— EXERCISE DESCRIPTION —
Return the lines exactly as they stand, from the first of the material through the line containing "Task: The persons".

— INFORMATION PROVIDED —

===============

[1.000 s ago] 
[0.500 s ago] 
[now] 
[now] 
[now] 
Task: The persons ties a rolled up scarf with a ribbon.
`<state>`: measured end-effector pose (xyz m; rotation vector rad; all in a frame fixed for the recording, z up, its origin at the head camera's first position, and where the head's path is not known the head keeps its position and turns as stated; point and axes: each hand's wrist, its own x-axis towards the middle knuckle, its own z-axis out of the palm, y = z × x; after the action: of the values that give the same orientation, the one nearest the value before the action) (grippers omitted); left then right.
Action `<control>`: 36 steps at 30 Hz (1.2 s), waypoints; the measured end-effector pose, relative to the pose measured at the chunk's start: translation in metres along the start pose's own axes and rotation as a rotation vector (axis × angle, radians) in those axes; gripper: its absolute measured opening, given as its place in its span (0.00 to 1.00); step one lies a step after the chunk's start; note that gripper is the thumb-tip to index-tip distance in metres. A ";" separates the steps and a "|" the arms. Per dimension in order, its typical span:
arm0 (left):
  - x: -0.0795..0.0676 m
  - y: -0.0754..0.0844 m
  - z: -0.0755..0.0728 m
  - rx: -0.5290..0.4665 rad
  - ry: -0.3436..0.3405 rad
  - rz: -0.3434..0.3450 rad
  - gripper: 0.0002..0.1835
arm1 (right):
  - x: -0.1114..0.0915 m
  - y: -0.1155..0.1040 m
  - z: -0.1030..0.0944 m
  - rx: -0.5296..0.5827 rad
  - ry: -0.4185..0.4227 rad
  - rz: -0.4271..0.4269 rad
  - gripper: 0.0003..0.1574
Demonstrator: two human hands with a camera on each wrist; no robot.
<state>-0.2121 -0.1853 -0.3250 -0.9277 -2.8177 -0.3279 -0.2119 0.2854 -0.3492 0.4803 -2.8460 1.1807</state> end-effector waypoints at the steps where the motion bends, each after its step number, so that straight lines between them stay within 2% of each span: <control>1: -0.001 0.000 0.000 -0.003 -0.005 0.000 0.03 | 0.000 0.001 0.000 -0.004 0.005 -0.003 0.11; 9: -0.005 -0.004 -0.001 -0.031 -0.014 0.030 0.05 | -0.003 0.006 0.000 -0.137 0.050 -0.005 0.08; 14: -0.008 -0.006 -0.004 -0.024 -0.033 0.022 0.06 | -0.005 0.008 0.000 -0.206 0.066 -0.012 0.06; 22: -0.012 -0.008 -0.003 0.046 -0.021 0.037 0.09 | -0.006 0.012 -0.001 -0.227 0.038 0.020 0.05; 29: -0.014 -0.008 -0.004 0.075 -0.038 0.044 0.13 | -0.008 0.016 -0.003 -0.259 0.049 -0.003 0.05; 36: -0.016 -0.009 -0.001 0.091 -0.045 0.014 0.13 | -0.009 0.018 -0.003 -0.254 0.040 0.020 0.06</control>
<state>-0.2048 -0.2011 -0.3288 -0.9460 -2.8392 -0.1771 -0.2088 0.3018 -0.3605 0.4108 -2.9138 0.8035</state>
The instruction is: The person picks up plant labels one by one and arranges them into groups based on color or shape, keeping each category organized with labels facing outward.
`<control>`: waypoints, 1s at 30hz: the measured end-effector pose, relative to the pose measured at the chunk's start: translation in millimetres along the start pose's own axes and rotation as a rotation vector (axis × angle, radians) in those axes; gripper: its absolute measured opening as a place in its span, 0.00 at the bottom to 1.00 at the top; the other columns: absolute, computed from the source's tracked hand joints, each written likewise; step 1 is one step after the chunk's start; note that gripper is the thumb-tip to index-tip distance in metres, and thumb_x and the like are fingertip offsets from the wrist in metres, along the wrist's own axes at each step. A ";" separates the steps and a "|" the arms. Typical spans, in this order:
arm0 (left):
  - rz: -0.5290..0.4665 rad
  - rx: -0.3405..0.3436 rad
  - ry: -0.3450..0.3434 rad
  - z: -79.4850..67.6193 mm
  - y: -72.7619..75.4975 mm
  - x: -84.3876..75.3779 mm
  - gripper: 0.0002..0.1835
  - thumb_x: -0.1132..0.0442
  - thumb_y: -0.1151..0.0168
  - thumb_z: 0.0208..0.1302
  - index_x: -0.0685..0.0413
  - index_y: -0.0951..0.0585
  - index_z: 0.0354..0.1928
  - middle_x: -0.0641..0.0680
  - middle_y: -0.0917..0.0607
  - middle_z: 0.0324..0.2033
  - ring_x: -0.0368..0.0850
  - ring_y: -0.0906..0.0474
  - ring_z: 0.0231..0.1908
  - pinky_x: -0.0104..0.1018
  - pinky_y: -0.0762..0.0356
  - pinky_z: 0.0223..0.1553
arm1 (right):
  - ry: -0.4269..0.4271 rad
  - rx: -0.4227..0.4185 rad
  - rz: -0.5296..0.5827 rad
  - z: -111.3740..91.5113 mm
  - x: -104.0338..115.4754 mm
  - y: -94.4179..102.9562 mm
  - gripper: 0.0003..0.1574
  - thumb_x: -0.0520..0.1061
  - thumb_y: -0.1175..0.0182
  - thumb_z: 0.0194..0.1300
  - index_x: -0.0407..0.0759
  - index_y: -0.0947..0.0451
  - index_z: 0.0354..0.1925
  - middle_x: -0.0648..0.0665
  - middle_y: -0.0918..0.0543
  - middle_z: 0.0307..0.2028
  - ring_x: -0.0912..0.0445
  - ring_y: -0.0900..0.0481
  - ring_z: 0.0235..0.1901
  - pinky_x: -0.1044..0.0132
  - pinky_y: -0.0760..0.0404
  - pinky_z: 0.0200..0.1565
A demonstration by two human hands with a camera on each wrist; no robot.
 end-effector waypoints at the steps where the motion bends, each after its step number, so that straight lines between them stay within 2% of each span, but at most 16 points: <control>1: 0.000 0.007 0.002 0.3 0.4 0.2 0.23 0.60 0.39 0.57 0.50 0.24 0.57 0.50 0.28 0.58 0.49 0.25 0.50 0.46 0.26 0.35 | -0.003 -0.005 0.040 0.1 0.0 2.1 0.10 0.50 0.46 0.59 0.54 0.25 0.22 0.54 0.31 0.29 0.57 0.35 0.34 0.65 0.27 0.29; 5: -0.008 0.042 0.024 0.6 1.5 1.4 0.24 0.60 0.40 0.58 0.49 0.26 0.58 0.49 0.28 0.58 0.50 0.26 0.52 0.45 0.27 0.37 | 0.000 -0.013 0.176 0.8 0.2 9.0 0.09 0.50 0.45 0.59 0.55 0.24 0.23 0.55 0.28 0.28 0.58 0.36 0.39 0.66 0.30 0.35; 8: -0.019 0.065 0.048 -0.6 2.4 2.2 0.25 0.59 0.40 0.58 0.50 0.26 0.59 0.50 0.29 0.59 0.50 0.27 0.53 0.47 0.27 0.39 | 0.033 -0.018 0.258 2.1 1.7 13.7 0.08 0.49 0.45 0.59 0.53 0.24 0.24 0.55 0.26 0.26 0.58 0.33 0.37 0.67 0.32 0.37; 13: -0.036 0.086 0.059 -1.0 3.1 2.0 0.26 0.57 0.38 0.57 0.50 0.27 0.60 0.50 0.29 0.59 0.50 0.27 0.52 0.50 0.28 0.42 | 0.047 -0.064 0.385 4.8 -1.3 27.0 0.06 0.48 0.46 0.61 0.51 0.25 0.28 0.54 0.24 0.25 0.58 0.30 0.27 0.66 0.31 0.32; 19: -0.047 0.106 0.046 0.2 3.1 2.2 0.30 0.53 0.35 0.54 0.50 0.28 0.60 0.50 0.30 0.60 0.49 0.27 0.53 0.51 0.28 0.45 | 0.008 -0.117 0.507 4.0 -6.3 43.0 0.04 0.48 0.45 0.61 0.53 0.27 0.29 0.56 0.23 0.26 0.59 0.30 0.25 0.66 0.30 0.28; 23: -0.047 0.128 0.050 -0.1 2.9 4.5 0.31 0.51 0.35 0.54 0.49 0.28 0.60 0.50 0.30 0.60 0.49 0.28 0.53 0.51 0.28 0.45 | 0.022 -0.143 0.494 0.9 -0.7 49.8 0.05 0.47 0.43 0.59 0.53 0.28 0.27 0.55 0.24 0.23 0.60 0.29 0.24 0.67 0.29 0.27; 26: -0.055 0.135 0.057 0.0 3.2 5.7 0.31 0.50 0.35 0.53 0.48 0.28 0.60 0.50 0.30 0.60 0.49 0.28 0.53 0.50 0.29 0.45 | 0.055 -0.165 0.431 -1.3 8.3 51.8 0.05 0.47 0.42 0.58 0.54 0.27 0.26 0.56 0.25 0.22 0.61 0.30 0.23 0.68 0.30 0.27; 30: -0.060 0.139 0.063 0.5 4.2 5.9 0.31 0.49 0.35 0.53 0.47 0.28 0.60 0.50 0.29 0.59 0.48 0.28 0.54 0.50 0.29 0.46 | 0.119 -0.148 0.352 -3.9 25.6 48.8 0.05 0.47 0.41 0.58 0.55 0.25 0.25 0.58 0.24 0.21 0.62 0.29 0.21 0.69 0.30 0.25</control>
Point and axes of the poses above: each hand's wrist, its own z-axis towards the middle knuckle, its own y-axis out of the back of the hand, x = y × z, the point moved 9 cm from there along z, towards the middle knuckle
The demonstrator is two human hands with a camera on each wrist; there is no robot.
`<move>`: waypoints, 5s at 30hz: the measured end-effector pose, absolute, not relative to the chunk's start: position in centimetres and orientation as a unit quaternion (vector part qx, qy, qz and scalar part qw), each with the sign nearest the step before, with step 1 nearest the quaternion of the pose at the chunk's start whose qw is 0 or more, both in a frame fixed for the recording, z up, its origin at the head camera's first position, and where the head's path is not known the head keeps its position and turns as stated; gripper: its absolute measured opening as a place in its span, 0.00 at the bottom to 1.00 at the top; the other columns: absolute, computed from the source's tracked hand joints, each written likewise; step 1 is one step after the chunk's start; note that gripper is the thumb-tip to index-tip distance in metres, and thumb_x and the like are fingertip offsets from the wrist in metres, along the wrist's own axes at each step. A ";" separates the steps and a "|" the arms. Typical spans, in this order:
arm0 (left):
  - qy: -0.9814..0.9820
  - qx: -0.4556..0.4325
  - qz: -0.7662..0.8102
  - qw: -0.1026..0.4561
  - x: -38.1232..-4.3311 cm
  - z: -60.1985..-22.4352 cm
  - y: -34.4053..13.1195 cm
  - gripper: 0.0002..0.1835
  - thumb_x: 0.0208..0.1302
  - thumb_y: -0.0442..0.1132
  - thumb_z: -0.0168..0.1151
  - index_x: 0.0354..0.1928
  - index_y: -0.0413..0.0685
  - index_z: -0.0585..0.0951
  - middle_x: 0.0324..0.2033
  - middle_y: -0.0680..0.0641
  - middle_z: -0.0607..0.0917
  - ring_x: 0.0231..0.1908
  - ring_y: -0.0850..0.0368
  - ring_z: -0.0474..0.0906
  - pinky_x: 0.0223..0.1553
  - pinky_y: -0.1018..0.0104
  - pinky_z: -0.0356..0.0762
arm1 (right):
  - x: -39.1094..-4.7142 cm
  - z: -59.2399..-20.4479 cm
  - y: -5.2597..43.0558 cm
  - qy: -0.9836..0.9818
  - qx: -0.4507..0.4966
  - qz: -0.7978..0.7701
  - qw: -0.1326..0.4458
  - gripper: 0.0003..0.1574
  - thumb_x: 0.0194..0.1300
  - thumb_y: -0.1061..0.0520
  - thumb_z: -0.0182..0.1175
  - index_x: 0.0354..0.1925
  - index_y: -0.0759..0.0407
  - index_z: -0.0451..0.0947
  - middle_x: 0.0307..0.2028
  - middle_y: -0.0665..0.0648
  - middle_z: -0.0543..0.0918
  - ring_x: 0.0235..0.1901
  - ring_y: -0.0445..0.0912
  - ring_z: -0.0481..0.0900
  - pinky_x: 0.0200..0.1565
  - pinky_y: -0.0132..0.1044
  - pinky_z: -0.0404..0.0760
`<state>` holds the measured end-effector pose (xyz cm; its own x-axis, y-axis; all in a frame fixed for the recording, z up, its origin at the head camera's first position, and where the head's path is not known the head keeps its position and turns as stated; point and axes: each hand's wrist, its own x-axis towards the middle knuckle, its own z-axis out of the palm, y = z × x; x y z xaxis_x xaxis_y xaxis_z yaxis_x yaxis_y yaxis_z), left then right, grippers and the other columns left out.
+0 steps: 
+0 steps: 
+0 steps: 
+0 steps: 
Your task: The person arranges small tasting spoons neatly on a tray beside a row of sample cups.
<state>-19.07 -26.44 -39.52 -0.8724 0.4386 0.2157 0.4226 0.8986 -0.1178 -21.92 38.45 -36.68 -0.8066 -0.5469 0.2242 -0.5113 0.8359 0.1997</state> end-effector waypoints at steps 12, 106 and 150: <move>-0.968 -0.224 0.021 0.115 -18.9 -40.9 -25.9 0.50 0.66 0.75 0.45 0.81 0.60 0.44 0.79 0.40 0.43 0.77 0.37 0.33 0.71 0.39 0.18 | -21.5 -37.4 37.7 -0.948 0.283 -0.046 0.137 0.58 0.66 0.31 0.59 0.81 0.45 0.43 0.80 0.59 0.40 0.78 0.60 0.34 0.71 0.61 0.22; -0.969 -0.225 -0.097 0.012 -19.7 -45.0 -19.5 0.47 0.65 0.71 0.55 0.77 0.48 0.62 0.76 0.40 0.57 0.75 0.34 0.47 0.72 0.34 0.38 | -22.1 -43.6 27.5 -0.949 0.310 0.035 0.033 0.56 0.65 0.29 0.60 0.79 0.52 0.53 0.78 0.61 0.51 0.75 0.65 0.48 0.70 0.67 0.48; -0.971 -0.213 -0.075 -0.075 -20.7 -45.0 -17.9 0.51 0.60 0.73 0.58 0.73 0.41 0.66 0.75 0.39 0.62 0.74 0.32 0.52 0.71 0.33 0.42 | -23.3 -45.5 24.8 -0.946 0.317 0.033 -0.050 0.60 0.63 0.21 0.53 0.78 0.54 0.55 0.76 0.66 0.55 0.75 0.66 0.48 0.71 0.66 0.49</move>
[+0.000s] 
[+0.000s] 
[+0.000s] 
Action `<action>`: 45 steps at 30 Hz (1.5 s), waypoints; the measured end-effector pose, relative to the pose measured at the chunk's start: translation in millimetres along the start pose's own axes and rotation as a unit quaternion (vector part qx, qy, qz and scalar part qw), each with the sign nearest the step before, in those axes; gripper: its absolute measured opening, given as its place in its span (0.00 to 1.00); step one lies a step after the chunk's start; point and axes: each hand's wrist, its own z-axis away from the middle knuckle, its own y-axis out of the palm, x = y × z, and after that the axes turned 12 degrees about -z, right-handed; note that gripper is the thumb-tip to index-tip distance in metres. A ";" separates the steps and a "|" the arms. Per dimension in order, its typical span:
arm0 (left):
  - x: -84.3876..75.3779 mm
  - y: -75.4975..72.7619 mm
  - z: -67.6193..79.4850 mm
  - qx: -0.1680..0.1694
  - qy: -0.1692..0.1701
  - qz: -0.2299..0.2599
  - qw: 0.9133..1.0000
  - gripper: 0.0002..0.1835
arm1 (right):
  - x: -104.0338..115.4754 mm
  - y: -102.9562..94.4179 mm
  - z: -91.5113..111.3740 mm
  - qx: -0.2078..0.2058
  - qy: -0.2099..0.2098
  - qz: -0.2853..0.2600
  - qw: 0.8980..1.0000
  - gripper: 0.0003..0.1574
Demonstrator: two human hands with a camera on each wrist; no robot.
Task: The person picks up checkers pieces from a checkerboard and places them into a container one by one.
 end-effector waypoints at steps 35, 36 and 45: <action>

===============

— TASK SOLUTION —
[1.000 s ago] 
[0.500 s ago] 
[now] 
[now] 
[now] 
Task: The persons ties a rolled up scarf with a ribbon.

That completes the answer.